Curtis threw the ball back to him. Larry got out of the way.
“Nice and easy,” Curtis said. “Set up the shot, then shoot.”
Tree did that. Watched in triumph as the ball popped through the net.
“Awesome, Tree Man,” Curtis said.
Larry slapped him on the back.
It was one of those moments you want to cover with plastic to keep safe.
Dad pulled up in the car with Grandpa, honked the horn.
“We’ve got to go,” Curtis said.
“Wait. I have something for you guys.” Tree ran to the porch, grabbed the presents wrapped in tissue paper. Handed one to Larry, one to Curtis.
“Open them.”
Dad and Grandpa were heading up the walk.
Larry tore his open.
Couldn’t believe what he saw.
Curtis unwrapped his carefully, held it solemnly to the light.
“I washed them off and gave them a polish. That’s all it took,” Tree said.
Larry touched the leather box, ran his finger across his name. “I thought it was gone.” He looked up at Tree.
Tree shrugged.
Dad stepped forward to say something, but Grandpa motioned him back.
Larry slapped Tree on the shoulder. The slap turned into a hug.
Curtis put an arm around Tree, an arm around Larry.
“We’ll be back on Memorial Day,” Curtis promised.
“Try to get the house finished by then,” Larry added. “And don’t grow anymore, okay?”
Over the next weeks, Tree knew something had changed.
In school, he and Sophie walked down the hall and Amber and her friends moved aside fast when they saw them coming.
At Dad’s, Grandpa started rewiring the downstairs. The new walls went up, and what had seemed like a construction site began to feel like a home again.
At Mom’s, Tree looked at the picture of his parents laughing at the beach, and for the first time, he didn’t get too torn up about it.
Mom sat him down. “How are you doing with the divorce stuff? How are you feeling about it?”
Tree said honestly, “I wish you hadn’t done it. I wish you and Dad had tried harder to stay together. But I’m okay, Mom. I’m okay.”
Phantom pain does get better.
Rat a tat tat tat.
Rat a tat tat.
Luger hit the snare drum two-handed.
Rrrrrrrrrrrrrrrrrrrrrrrrrrrrrrrrrrrrrrrrrrrrrrrrrrrrr.
Drumsticks rolled.
“Move it out!” the Trash King shouted.
The Vietnam vets marched in formation as the Ripley Memorial Day Parade began.
The vets were right behind the League of Women Voters float honoring the women’s suffrage movement. Mayor Diner, as Susan B. Anthony, was chained to a post, screaming that women need the right to vote.
Rat a tat tat.
Grandpa was marching next to the Trash King, swinging his right leg out as sharp and smooth as he could manage.
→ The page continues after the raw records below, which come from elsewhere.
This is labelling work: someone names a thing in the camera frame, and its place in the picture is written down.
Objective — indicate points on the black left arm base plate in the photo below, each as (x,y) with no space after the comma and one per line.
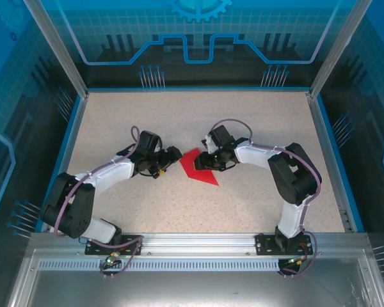
(131,244)

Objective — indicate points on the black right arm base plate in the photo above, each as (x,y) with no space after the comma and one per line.
(264,244)

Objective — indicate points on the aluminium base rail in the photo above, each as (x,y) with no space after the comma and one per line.
(198,243)

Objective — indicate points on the red cloth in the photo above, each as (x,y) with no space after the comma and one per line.
(188,166)

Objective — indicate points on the aluminium frame post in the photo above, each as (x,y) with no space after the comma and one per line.
(335,54)
(62,54)

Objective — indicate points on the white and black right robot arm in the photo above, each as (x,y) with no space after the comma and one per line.
(256,156)

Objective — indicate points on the blue table side rail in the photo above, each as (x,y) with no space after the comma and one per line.
(62,160)
(336,160)

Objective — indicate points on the grey metal tray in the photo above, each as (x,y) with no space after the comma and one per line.
(192,288)
People lined the streets four deep, applauding, whistling.
No town needed a parade as badly as Ripley.
And now, Scotty McInerny, decorated twice for courage in
battle, nodded to Luger, lifted his bagpipes to his mouth, and let the first mournful wail of “The Highlander’s March” rise from that instrument.
A bagpipe and a snare drum make everybody stand a little taller.
Tree held the American flag and marched alongside Grandpa.
He was there in case Grandpa pushed too hard. If he did, he’d be riding in the Army Jeep driven by Wild Man Finzolli, who was honking the horn and waving to the crowd like he was running for governor. Bradley was sitting in the passenger seat.
Tree raised the flag high. It caught the wind, billowed full.
He felt so proud.
Raising a flag is the best thing going.
Rat a tat tat.
Rat a tat tat tat.
Rrrrrrrrrrrrrrrrrrrrrrrrrrrrrrrrrrrrrrrrrrrrrrrrrrrrr.
They marched.
Not for themselves.
They marched to remember the ones who didn’t make it back.
They marched because seeing so much loss can teach you about life.
They marched because we’re all fighting a war whether we know it or not—a war for our minds and souls and what we believe in.